What is expected →
Exclude all pictures from your copy of the data below, which should otherwise match exactly.

Data shown →
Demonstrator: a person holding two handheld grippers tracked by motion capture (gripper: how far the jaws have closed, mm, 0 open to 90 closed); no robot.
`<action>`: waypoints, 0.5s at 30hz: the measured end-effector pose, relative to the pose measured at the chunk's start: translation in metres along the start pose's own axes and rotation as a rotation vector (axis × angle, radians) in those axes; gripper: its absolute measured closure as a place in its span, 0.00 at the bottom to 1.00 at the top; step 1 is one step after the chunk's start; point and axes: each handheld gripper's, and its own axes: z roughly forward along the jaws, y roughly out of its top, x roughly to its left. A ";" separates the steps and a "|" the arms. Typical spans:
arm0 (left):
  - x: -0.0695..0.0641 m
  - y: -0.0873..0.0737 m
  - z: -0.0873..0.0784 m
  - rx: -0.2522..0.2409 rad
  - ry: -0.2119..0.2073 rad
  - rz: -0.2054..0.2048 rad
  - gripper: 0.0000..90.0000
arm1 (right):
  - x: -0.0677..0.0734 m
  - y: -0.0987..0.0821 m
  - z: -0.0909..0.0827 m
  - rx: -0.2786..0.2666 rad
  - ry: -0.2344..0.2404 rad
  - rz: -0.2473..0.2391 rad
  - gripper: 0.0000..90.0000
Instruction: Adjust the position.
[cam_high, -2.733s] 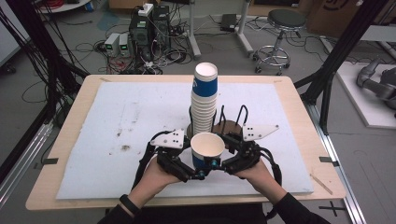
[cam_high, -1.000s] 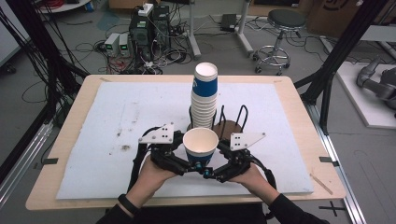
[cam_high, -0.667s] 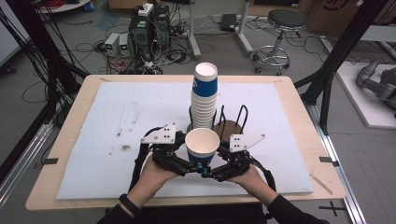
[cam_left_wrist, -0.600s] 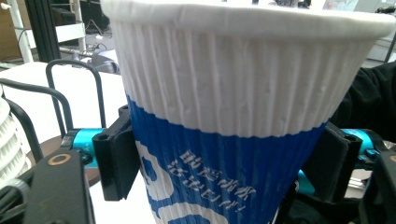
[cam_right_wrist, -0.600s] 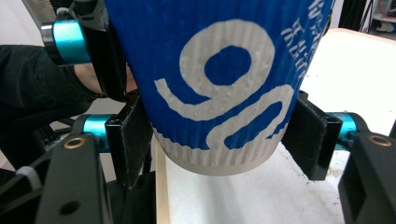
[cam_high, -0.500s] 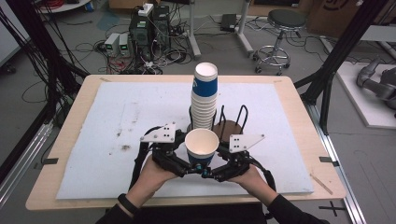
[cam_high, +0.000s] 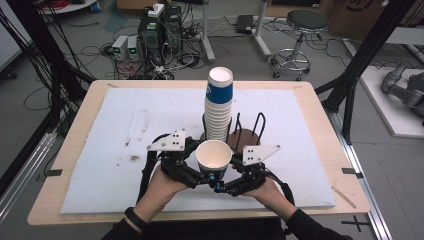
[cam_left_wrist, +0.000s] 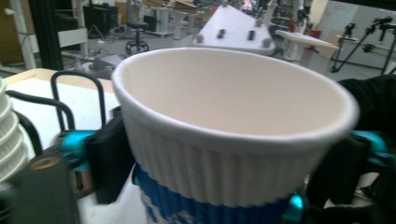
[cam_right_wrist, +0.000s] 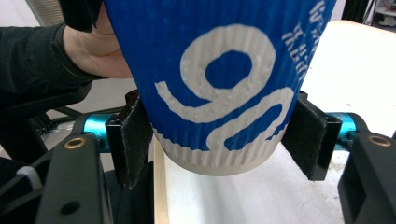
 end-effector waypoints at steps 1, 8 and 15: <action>0.000 0.000 0.000 -0.003 0.002 0.001 0.23 | 0.000 0.000 0.000 -0.001 0.005 0.002 0.34; -0.001 -0.002 0.000 -0.018 -0.010 0.011 0.26 | 0.003 0.001 -0.001 -0.022 -0.006 -0.008 0.30; -0.002 -0.004 0.005 -0.010 -0.018 0.017 0.26 | 0.005 0.005 -0.004 -0.085 0.013 0.015 0.28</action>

Answer to the exercise →
Demonstrator: a person holding two handheld grippers tracked by motion capture (gripper: how far the jaws have closed, mm, 0 open to 90 closed); no robot.
`<action>`: waypoints, 0.5s at 30hz: the measured end-effector pose, relative to the pose measured at the chunk's start: translation in metres along the start pose's own axes and rotation as a rotation vector (axis × angle, radians) in those axes; gripper: its absolute measured closure as a place in its span, 0.00 at the bottom to 1.00 at the top; step 1 is one step after the chunk's start; point and axes: each handheld gripper's, and its own axes: z roughly forward along the jaws, y roughly out of its top, x roughly to its left. A ";" separates the steps and a "|" the arms. Typical spans:
arm0 (left):
  - x: -0.0695..0.0641 m
  - y: -0.0873..0.0737 m
  - z: -0.0873..0.0784 m
  - rx: -0.2522..0.2409 rad
  - ry: -0.2119..0.2073 rad
  - rz: -0.2054..0.2048 rad
  - gripper: 0.0000..90.0000
arm1 (right):
  - x: -0.0677..0.0734 m
  - y: -0.0987..0.0821 m
  - z: -0.0909..0.0827 m
  - rx: -0.2786..0.2666 rad
  - ry: -0.2344..0.2404 rad
  - rz: -0.2473..0.2391 rad
  - gripper: 0.0000..90.0000
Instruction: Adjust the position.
[cam_high, -2.733s] 
[cam_high, -1.000s] 
[cam_high, -0.667s] 
[cam_left_wrist, -0.600s] 
[cam_right_wrist, -0.600s] 
[cam_high, -0.500s] 
[cam_high, +0.000s] 
[cam_left_wrist, +0.000s] 
[cam_right_wrist, +0.000s] 
 end-effector waypoints at steps 1, 8 and 15: <action>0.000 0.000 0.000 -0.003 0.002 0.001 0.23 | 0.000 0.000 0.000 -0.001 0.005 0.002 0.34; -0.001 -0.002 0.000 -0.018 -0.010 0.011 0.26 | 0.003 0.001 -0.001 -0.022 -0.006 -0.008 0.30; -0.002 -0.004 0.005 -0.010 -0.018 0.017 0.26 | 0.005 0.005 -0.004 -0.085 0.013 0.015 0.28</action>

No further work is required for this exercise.